When I do pull through I shoot for temps starting at 90.


----------



## Dawni (Aug 28, 2020)

I'd say all of the scraping is done once the soap is poured, then left alone to thicken up a bit. The above video says 20mins, but judging from how her batter looked I think others wait a lil less than that, depending on their recipe too of course.

So so far.... We're at the 90-160F range?


----------



## Anstarx (Aug 31, 2020)

I hadn't use scrappers yet (have a wavy one in the designing stage now) but the time to use a scrapper really depends on the stage of your soap instead of the temp. I was using a fork dubbed as a scrapped to make a grass layer soap and my batter's room temp. I pour at thin trace and only needed to wait 4-5 min before scrapping with a fork, which then the soap batter was at a medium/almost heavy trace. It would be more helpful to observe how much time their usual recipe requires to set up to be firm enough.


----------



## Dawni (Aug 31, 2020)

I think the question was more about figuring out what material to use for the printer, that won't melt or anything with the heat.


----------



## Anstarx (Aug 31, 2020)

Dawni said:


> I think the question was more about figuring out what material to use for the printer, that won't melt or anything with the heat.

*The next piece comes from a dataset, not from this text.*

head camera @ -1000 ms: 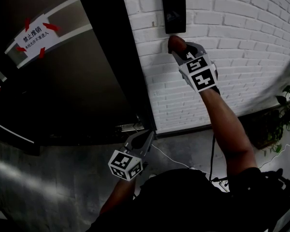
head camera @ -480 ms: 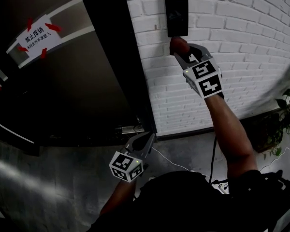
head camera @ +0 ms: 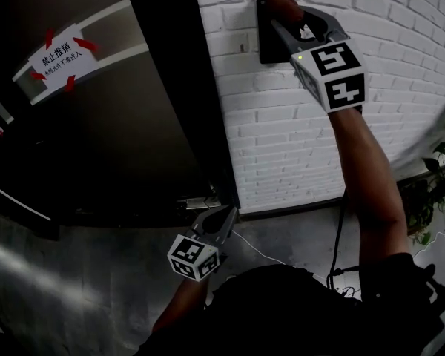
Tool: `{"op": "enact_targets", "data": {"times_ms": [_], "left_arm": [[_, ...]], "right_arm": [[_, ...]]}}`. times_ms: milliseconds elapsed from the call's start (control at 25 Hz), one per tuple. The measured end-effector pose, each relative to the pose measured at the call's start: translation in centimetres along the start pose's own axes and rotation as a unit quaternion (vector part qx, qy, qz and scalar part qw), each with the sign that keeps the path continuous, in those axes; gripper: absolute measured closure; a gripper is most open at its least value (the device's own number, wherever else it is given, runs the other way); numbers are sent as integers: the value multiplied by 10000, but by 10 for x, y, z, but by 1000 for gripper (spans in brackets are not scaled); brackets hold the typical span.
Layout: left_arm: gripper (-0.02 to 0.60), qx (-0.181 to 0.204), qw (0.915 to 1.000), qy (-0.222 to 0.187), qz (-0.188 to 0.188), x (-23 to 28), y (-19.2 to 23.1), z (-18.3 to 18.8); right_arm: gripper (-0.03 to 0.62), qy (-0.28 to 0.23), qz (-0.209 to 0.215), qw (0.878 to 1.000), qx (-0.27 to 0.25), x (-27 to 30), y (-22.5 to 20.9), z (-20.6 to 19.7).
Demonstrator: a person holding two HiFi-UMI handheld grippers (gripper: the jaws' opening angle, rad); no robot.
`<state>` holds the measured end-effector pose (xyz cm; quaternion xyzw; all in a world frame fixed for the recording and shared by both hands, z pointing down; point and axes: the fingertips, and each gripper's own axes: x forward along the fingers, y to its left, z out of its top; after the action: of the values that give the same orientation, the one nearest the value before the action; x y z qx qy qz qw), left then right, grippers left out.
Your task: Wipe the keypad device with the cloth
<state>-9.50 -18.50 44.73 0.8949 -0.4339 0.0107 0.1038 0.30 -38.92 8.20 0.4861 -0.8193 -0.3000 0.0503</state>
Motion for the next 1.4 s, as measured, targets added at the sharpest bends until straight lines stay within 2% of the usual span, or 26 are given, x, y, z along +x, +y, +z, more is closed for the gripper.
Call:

I do believe most 3D printing materials can stand 40-50c temperature.(PLA, ABS, etc.) I use PLA for my prints which is the cheapest and the most common material for FDM printers. It will only start melting at 190c-ish. I've washed the prints with hot water (around 60c) and they faired well, as long as they are not heated constantly. Haven't used it in temperature higher than 60c so can't offer information on that.


----------



## Dawni (Aug 31, 2020)

Anstarx said:


> I do believe most 3D printing materials can stand 40-50c temperature.(PLA, ABS, etc.) I use PLA for my prints which is the cheapest and the most common material for FDM printers. It will only start melting at 190c-ish. I've washed the prints with hot water (around 60c) and they faired well, as long as they are not heated constantly. Haven't used it in temperature higher than 60c so can't offer information on that.


Thank you for that information


----------



## Dibennett (Sep 19, 2020)

Dawni said:


> I mentioned in @Anstarx post that a friend has a 3d printer and while we were looking around Instagram, we saw a couple shops who are selling those scrapers/shapers that were 3d printed.
> 
> He has a question, coz he thinks he might get into it (we've not found any locally btw so it'll be nice if he could)..... And I can't answer coz I rarely do CP and even if I do I don't take temps lol
> 
> ...



This scraper is from a local Aussie soaper who makes them, she has just developed a range of soap dishes made using 3D printing as well.  She had Keeley from Soy and Shea use them in her YouTube video recently.


----------



## MelissaG (Sep 21, 2020)

If you start making these, please let everyone know. I'd love to get my hands on them.


----------